WORK INSTRUCTION
Each line from the first down to the one containing "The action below" should be returned exactly as it appears below.

EXERCISE DATA
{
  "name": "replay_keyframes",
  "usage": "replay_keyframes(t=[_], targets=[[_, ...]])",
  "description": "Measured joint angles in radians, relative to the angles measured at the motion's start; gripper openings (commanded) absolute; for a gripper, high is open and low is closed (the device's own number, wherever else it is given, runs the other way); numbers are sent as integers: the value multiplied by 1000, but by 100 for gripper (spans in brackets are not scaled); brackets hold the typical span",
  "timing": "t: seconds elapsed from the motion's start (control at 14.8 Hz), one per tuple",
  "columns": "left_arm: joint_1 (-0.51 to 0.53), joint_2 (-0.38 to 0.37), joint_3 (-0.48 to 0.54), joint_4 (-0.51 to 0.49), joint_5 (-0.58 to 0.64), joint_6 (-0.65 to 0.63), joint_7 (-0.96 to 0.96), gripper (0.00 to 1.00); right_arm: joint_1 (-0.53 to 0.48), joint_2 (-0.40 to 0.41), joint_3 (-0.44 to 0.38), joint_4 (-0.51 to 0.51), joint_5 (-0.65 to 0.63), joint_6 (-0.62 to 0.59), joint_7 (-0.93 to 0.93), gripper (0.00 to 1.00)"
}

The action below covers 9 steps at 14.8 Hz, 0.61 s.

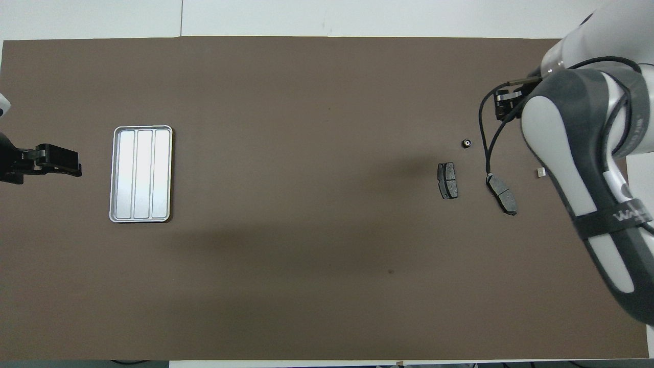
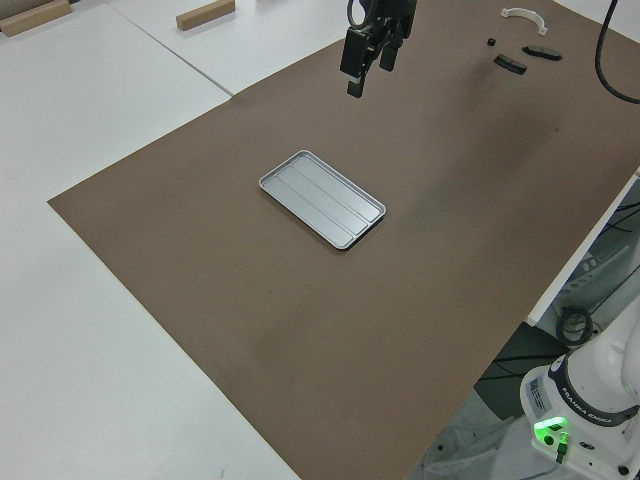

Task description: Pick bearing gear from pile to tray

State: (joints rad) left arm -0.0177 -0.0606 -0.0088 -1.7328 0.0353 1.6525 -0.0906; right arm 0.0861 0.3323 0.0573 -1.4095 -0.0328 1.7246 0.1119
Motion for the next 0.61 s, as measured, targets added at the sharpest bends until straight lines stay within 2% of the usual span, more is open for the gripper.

SOLUTION BELOW
{
  "name": "replay_keyframes",
  "usage": "replay_keyframes(t=[_], targets=[[_, ...]])",
  "description": "Measured joint angles in radians, relative to the angles measured at the motion's start; gripper openings (commanded) absolute; for a gripper, high is open and low is closed (the device's own number, wherever else it is given, runs the other way); numbers are sent as integers: the value multiplied by 1000, but by 100 for gripper (spans in brackets are not scaled); brackets hold the typical span",
  "timing": "t: seconds elapsed from the motion's start (control at 14.8 Hz), one per tuple",
  "columns": "left_arm: joint_1 (-0.51 to 0.53), joint_2 (-0.38 to 0.37), joint_3 (-0.48 to 0.54), joint_4 (-0.51 to 0.49), joint_5 (-0.58 to 0.64), joint_6 (-0.65 to 0.63), joint_7 (-0.96 to 0.96), gripper (0.00 to 1.00); right_arm: joint_1 (-0.53 to 0.48), joint_2 (-0.40 to 0.41), joint_3 (-0.44 to 0.38), joint_4 (-0.51 to 0.51), joint_5 (-0.65 to 0.63), joint_6 (-0.62 to 0.59), joint_7 (-0.93 to 0.93), gripper (0.00 to 1.00)"
}

The action below covers 9 steps at 14.8 Hz, 0.61 s.

There's no more to the output.